What you will do ::
Pull every line containing "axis" out of the material below.

── Collected data

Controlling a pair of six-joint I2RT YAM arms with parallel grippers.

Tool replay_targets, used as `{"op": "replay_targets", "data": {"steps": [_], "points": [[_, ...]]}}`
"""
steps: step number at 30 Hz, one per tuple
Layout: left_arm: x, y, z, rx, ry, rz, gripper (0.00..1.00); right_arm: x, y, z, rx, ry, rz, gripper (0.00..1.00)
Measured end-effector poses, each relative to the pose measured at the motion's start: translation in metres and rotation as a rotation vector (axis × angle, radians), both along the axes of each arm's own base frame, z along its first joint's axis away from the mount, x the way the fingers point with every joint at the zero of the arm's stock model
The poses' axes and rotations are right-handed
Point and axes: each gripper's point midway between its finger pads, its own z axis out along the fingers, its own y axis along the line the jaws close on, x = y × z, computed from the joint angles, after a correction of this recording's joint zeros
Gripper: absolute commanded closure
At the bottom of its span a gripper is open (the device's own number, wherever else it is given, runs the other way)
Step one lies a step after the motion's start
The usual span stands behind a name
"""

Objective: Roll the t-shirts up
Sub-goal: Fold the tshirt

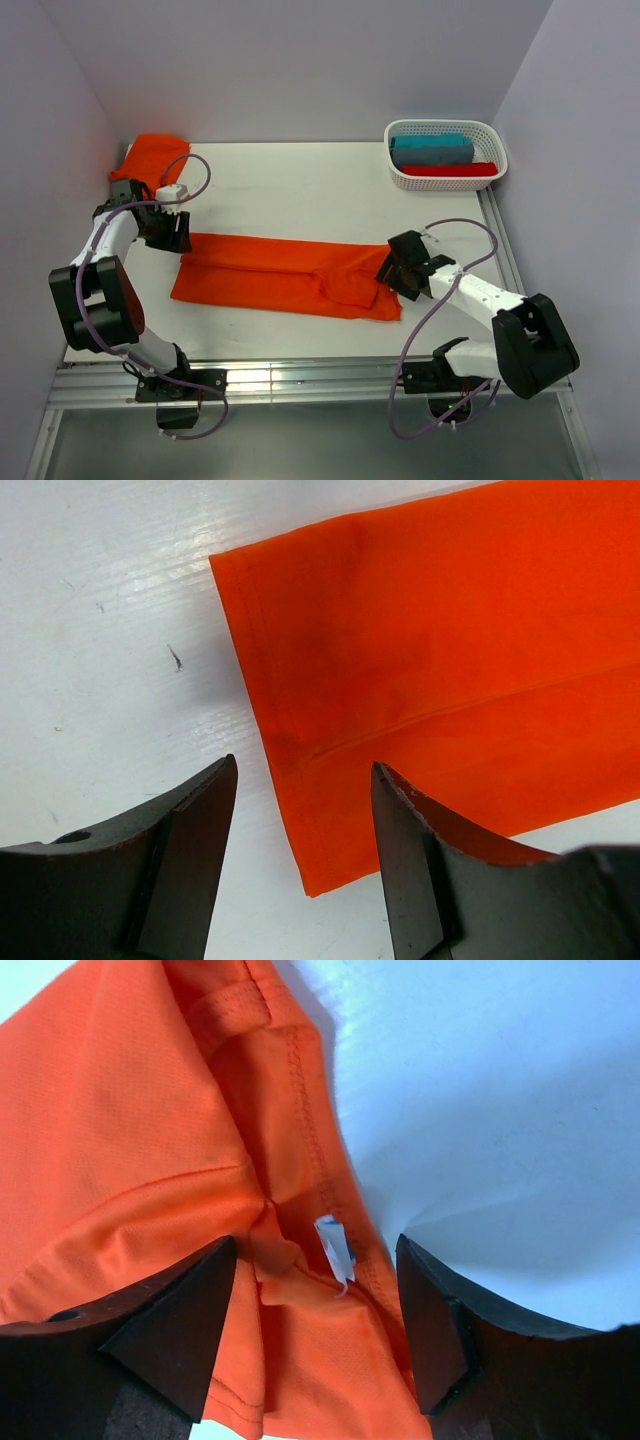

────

Finished exercise ::
Measured end-effector poses, each relative to the pose measured at the motion's start: translation in metres and rotation as a rotation vector (axis × angle, radians), both along the axes of each arm's own base frame, z along its first joint's axis away from the mount, x the way the fingers point with every joint at the zero of the arm's stock model
Point and axes: each gripper's point midway between its finger pads, its own z axis out along the fingers, its own y axis along the line the jaws close on, x = y × z, computed from the joint angles, after a correction of this recording's joint zeros

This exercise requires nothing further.